Stored data entries
----------

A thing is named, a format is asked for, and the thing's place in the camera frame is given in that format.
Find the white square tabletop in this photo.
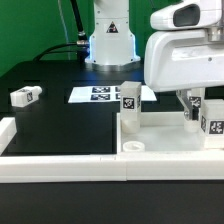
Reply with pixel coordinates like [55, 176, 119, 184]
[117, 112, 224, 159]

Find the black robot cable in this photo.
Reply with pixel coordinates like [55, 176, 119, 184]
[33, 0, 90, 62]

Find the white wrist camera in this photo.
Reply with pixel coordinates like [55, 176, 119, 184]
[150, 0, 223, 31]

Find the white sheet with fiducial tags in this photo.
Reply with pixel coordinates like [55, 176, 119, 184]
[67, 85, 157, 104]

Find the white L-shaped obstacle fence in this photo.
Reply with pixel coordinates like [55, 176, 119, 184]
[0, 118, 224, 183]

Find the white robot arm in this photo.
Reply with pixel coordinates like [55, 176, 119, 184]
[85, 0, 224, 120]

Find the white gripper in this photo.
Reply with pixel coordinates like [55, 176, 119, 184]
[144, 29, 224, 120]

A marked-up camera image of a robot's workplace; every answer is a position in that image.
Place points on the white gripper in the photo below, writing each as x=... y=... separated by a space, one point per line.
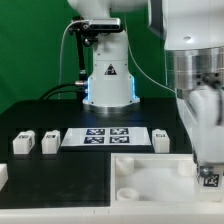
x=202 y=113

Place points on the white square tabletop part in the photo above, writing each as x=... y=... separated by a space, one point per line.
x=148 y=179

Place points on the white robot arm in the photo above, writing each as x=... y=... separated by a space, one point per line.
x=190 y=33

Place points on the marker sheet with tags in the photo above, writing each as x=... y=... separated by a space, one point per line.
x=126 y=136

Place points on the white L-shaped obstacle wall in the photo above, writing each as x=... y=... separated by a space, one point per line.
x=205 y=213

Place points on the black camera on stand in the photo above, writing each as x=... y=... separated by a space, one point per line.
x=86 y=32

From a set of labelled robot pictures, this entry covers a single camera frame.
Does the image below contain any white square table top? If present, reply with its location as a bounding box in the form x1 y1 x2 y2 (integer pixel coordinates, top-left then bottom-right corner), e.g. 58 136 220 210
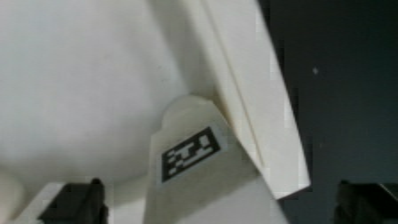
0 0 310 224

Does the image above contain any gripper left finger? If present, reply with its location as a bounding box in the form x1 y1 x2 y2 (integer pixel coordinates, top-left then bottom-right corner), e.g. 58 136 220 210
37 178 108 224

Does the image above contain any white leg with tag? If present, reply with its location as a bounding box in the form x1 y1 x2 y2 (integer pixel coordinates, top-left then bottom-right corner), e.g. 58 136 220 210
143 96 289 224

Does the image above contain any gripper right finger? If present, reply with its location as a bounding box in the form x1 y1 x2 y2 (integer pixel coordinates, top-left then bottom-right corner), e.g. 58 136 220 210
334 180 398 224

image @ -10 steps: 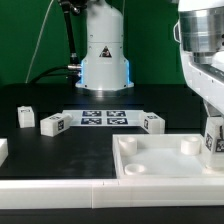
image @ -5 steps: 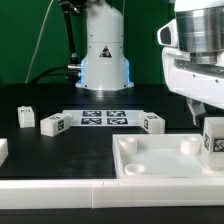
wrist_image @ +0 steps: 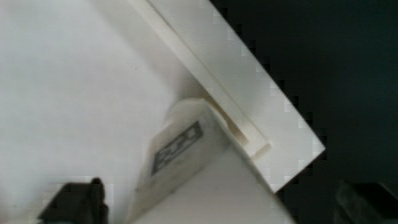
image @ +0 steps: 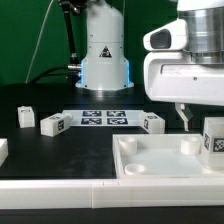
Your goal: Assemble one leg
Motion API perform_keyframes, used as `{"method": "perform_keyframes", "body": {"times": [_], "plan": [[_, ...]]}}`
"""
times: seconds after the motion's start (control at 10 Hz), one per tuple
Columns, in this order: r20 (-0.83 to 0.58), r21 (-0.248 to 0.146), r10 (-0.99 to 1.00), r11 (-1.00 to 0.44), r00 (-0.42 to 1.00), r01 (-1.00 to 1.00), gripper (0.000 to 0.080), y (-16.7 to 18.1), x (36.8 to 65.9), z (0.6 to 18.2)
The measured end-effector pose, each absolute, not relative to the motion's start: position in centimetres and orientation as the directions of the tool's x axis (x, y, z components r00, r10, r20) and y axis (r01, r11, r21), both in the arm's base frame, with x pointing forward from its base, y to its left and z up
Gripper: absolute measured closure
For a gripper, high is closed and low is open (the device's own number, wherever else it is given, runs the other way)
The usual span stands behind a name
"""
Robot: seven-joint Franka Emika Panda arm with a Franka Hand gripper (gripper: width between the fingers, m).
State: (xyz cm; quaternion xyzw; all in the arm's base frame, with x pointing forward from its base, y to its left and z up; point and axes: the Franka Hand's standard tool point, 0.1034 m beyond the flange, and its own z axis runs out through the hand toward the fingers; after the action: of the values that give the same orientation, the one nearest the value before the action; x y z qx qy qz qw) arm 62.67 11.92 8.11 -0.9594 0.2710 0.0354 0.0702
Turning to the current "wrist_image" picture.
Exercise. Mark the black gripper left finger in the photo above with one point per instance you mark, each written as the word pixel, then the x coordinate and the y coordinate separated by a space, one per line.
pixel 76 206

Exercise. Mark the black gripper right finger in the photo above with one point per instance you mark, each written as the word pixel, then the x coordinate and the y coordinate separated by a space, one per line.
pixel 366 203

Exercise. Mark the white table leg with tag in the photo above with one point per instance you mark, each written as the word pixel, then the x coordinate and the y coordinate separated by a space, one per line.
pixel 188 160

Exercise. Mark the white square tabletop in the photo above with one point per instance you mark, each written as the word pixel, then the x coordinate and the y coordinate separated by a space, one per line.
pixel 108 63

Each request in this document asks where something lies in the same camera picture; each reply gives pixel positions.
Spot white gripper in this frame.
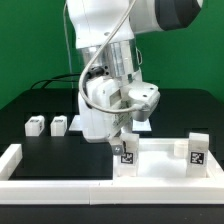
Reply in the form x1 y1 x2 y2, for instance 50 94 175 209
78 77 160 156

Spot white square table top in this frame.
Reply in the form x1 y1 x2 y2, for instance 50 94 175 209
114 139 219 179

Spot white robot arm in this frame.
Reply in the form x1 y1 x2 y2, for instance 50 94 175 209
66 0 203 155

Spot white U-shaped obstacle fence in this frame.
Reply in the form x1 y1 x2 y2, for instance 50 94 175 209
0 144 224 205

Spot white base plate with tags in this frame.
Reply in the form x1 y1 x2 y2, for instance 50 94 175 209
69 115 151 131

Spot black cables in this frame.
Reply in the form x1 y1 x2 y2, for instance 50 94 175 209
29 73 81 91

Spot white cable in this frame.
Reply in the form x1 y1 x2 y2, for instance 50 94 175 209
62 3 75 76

----------

◆ Goal of the exercise ◆
With the pictures omitted, give every line above again exactly.

◆ Response area ◆
A thing is named, a format is asked for, and the thing's place in the camera frame is given in that format.
Find the white square tabletop in this photo.
Reply with pixel coordinates like [55, 176, 119, 184]
[117, 112, 224, 159]

Find the black robot cable in this photo.
Reply with pixel coordinates like [55, 176, 119, 184]
[33, 0, 90, 62]

Find the white wrist camera in this photo.
Reply with pixel coordinates like [55, 176, 119, 184]
[150, 0, 223, 31]

Find the white sheet with fiducial tags in this photo.
Reply with pixel coordinates like [55, 176, 119, 184]
[67, 85, 157, 104]

Find the white L-shaped obstacle fence in this photo.
Reply with pixel coordinates like [55, 176, 119, 184]
[0, 118, 224, 183]

Find the white robot arm in this photo.
Reply with pixel coordinates like [55, 176, 119, 184]
[85, 0, 224, 120]

Find the white gripper in this photo.
Reply with pixel coordinates like [55, 176, 119, 184]
[144, 29, 224, 120]

A marked-up camera image of a robot's workplace; every answer is a position in that image.
Place points on the white gripper in the photo below, writing each as x=... y=... separated by a space, one point per line.
x=202 y=113

Place points on the white square tabletop part in the photo above, writing each as x=... y=... separated by a space, one point per line.
x=148 y=179

Place points on the white robot arm in the photo above, writing each as x=... y=... separated by a space, one point per line.
x=190 y=33

Place points on the marker sheet with tags in the photo above, writing each as x=... y=... separated by a space, one point per line.
x=126 y=136

Place points on the white L-shaped obstacle wall in the photo above, writing each as x=... y=... separated by a space, one point per line.
x=205 y=213

Place points on the black camera on stand in the photo above, writing each as x=... y=... separated by a space, one point per line.
x=86 y=32

From a set of labelled robot pictures, this entry covers a single camera frame.
Does the image below contain any white square table top? If present, reply with its location as a bounding box in the form x1 y1 x2 y2 (integer pixel coordinates, top-left then bottom-right corner), e.g. 58 136 220 210
0 0 310 224

Does the image above contain any gripper left finger? If present, reply with its location as a bounding box in the form x1 y1 x2 y2 (integer pixel coordinates, top-left then bottom-right corner), e.g. 58 136 220 210
37 178 108 224

Does the image above contain any white leg with tag? If present, reply with its location as a bounding box in the form x1 y1 x2 y2 (integer pixel coordinates, top-left then bottom-right corner), e.g. 58 136 220 210
143 96 289 224

Does the image above contain any gripper right finger? If present, reply with its location as a bounding box in the form x1 y1 x2 y2 (integer pixel coordinates, top-left then bottom-right corner), e.g. 58 136 220 210
334 180 398 224

image @ -10 steps: 
image @ -5 steps: 
wrist_image @ +0 steps: 
image @ +0 steps: 
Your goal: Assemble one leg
Motion API perform_keyframes, used as `{"method": "perform_keyframes", "body": {"times": [_], "plan": [[_, ...]]}}`
"""
times: seconds after the motion's start (control at 10 Hz), one per tuple
Columns, in this order: r20 (-0.83 to 0.58), r21 (-0.248 to 0.146), r10 (-0.99 to 1.00), r11 (-1.00 to 0.44), r00 (-0.42 to 1.00), r01 (-1.00 to 1.00), gripper (0.000 to 0.080), y (-16.7 to 18.1), x (36.8 to 65.9), z (0.6 to 18.2)
The measured end-effector pose, each absolute, not relative to the motion's start: position in centimetres and orientation as the directions of the tool's x axis (x, y, z components r00, r10, r20) and y axis (r01, r11, r21), both in the arm's base frame, with x pointing forward from its base, y to its left and z up
Gripper: absolute measured closure
For a gripper, high is closed and low is open (the device's own number, wherever else it is given, runs the other way)
The usual span stands behind a name
"""
Robot: seven-joint Franka Emika Panda arm with a Franka Hand gripper (gripper: width between the fingers, m).
State: (xyz cm; quaternion xyzw; all in the arm's base frame, with x pointing forward from its base, y to its left and z up; point and axes: the Franka Hand's standard tool point, 0.1034 m beyond the flange, and its own z axis runs out through the hand toward the fingers; after the action: of the values that give the same orientation, the one nearest the value before the action; x y z qx qy qz qw) arm 62.67 11.92 8.11 -0.9594 0.2710 0.0354 0.0702
Turning to the current "wrist_image" picture.
Exercise. Mark the black gripper left finger in the photo above with one point per instance you mark, each written as the word pixel, then the x coordinate and the y coordinate separated by a space, one per line.
pixel 76 206

Exercise. Mark the black gripper right finger in the photo above with one point per instance you mark, each written as the word pixel, then the x coordinate and the y coordinate separated by a space, one per line.
pixel 366 203

Exercise. Mark the white table leg with tag in the photo above with one point per instance you mark, each written as the word pixel, then the x coordinate and the y coordinate separated by a space, one per line.
pixel 188 160

Exercise. Mark the white square tabletop in the photo above with one point per instance you mark, each written as the word pixel, then the x coordinate and the y coordinate separated by a space, one per line.
pixel 108 63

Each request in this document asks where something lies in the same camera picture; each reply gives pixel positions.
Spot white gripper in this frame.
Reply in the form x1 y1 x2 y2, for instance 50 94 175 209
78 77 160 156

Spot white square table top in this frame.
Reply in the form x1 y1 x2 y2, for instance 50 94 175 209
114 139 219 179

Spot white robot arm in this frame.
Reply in the form x1 y1 x2 y2, for instance 50 94 175 209
66 0 203 155

Spot white U-shaped obstacle fence in this frame.
Reply in the form x1 y1 x2 y2, for instance 50 94 175 209
0 144 224 205

Spot white base plate with tags in this frame.
Reply in the form x1 y1 x2 y2, for instance 50 94 175 209
69 115 151 131

Spot black cables in this frame.
Reply in the form x1 y1 x2 y2, for instance 50 94 175 209
29 73 81 91

Spot white cable in this frame.
Reply in the form x1 y1 x2 y2, for instance 50 94 175 209
62 3 75 76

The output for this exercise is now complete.